* **PROBLEM DESCRIPTION**
Please filter the data below down to the lines holding the string "camera".

----------

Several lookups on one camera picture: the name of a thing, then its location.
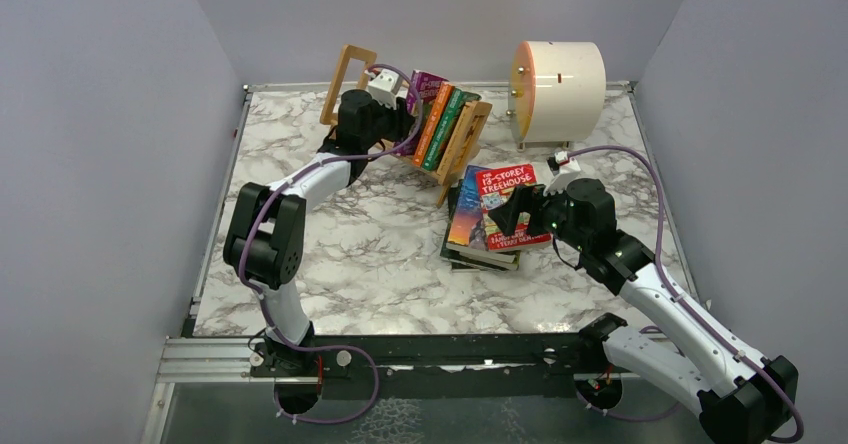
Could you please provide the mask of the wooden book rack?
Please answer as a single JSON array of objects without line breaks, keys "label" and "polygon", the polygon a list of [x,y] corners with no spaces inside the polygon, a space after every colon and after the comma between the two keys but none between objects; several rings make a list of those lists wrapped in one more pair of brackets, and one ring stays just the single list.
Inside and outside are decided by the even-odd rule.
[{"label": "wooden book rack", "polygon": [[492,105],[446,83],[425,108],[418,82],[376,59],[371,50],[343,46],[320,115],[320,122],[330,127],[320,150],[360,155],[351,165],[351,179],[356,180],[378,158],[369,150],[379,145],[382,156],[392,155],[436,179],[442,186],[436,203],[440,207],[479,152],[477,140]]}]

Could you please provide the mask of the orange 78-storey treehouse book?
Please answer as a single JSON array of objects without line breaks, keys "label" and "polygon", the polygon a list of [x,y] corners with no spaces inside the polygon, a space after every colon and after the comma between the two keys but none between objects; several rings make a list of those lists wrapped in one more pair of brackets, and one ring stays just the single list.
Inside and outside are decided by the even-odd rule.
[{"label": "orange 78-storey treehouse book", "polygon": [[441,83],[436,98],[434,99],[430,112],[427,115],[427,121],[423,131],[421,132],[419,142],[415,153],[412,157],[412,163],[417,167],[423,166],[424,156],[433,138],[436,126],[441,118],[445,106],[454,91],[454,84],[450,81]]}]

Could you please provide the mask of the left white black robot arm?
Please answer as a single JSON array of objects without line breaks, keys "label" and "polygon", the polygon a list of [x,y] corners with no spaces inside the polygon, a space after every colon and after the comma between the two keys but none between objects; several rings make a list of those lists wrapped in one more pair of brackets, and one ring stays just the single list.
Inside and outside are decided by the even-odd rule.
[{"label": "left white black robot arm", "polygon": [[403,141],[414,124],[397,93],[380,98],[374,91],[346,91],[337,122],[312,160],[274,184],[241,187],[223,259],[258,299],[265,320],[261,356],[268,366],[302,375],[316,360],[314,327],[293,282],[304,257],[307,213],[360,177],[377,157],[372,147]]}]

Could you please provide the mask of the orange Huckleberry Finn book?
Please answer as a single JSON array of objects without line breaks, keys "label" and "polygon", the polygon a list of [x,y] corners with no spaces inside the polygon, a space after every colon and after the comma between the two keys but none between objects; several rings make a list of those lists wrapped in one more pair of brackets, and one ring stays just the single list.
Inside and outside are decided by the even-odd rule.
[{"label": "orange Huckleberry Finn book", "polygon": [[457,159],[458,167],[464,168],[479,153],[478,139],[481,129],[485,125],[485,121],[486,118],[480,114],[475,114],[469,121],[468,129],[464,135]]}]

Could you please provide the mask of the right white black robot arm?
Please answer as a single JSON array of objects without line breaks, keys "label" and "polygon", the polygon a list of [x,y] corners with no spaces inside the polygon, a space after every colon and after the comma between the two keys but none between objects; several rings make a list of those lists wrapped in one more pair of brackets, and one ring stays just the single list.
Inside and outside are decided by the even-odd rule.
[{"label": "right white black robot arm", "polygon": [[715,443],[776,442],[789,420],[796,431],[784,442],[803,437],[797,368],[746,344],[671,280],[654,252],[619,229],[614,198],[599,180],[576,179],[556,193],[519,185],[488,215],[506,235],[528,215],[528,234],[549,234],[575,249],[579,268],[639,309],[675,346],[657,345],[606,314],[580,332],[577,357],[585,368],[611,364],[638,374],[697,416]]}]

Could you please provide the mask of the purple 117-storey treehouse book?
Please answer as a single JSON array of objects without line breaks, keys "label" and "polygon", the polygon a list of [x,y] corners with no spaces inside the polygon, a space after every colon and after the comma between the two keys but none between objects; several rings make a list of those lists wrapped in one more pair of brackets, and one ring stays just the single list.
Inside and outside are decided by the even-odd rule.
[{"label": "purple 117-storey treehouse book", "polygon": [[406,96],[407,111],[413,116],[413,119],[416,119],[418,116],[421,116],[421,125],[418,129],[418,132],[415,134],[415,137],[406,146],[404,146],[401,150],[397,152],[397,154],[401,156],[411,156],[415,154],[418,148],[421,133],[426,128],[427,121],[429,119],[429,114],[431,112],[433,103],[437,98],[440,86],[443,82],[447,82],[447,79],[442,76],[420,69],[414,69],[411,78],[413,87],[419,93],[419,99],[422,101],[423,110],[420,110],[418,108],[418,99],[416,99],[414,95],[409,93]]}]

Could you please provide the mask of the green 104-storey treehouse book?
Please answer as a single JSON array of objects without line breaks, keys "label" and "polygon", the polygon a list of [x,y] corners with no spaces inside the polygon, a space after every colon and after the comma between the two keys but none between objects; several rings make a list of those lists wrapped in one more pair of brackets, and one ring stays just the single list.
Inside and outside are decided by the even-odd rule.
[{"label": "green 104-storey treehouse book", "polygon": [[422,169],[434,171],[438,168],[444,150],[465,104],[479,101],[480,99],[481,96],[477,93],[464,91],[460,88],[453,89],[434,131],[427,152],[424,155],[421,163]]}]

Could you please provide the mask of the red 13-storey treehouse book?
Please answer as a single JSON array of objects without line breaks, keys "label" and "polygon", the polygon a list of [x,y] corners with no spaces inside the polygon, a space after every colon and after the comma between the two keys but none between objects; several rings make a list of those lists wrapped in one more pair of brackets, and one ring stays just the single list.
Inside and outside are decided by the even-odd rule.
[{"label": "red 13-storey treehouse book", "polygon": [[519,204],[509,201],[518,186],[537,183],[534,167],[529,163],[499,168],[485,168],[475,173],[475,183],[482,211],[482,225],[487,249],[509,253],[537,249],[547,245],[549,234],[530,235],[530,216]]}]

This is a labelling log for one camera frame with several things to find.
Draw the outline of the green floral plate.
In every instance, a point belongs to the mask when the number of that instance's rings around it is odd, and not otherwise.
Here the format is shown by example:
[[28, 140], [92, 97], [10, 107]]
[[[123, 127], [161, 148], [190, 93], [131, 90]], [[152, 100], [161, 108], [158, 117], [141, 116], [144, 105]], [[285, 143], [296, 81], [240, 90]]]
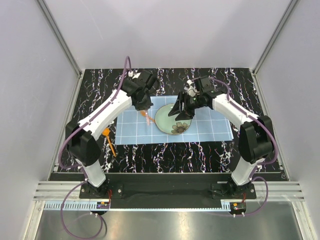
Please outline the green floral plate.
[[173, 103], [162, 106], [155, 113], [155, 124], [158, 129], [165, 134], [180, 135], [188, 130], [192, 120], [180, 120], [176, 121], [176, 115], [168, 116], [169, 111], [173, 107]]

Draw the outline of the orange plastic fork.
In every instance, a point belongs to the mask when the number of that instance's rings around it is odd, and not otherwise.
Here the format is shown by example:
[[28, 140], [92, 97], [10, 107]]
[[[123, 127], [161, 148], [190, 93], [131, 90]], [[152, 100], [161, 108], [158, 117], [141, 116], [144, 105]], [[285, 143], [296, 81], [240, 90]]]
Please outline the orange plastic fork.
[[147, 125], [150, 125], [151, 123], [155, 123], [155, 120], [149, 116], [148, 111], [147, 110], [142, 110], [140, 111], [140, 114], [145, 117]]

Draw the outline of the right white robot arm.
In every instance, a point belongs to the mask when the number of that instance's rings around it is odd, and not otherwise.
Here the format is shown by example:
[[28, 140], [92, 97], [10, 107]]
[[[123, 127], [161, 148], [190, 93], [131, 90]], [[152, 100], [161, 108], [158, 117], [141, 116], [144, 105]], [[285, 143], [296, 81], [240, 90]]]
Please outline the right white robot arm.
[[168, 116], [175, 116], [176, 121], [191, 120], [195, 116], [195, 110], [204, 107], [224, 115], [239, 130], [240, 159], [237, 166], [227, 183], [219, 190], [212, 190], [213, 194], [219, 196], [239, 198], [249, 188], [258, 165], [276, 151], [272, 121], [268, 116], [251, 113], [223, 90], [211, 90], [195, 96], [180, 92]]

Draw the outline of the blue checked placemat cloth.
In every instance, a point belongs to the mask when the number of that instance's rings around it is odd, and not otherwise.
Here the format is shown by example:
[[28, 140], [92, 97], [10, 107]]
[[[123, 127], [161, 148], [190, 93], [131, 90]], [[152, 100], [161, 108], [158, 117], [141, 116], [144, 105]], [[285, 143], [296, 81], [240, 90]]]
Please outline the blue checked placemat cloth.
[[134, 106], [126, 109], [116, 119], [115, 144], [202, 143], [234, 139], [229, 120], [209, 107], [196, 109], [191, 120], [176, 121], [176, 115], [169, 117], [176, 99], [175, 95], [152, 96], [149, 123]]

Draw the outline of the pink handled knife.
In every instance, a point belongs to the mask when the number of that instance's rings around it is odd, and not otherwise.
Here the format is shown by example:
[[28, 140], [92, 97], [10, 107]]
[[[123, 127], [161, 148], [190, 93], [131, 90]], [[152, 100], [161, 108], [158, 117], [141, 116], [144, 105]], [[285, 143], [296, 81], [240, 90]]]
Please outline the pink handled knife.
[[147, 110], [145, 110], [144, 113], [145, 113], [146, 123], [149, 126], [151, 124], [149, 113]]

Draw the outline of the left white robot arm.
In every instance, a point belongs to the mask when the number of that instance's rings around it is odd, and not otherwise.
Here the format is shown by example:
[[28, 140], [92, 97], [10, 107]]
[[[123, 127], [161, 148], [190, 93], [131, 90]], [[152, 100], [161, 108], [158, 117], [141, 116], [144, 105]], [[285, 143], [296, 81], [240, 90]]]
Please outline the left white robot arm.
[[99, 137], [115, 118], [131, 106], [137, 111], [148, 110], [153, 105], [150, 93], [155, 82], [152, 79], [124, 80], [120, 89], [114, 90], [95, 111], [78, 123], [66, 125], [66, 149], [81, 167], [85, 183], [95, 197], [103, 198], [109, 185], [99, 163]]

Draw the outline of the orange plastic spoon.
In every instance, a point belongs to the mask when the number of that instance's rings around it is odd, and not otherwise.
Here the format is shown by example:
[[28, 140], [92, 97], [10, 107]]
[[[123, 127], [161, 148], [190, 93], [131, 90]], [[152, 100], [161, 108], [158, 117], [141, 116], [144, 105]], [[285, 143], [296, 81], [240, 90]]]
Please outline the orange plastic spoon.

----------

* **ANSWER TO THIS TASK**
Several lookups on one camera picture: the name of a thing, then its location.
This is a labelling log for one camera frame with several things to find.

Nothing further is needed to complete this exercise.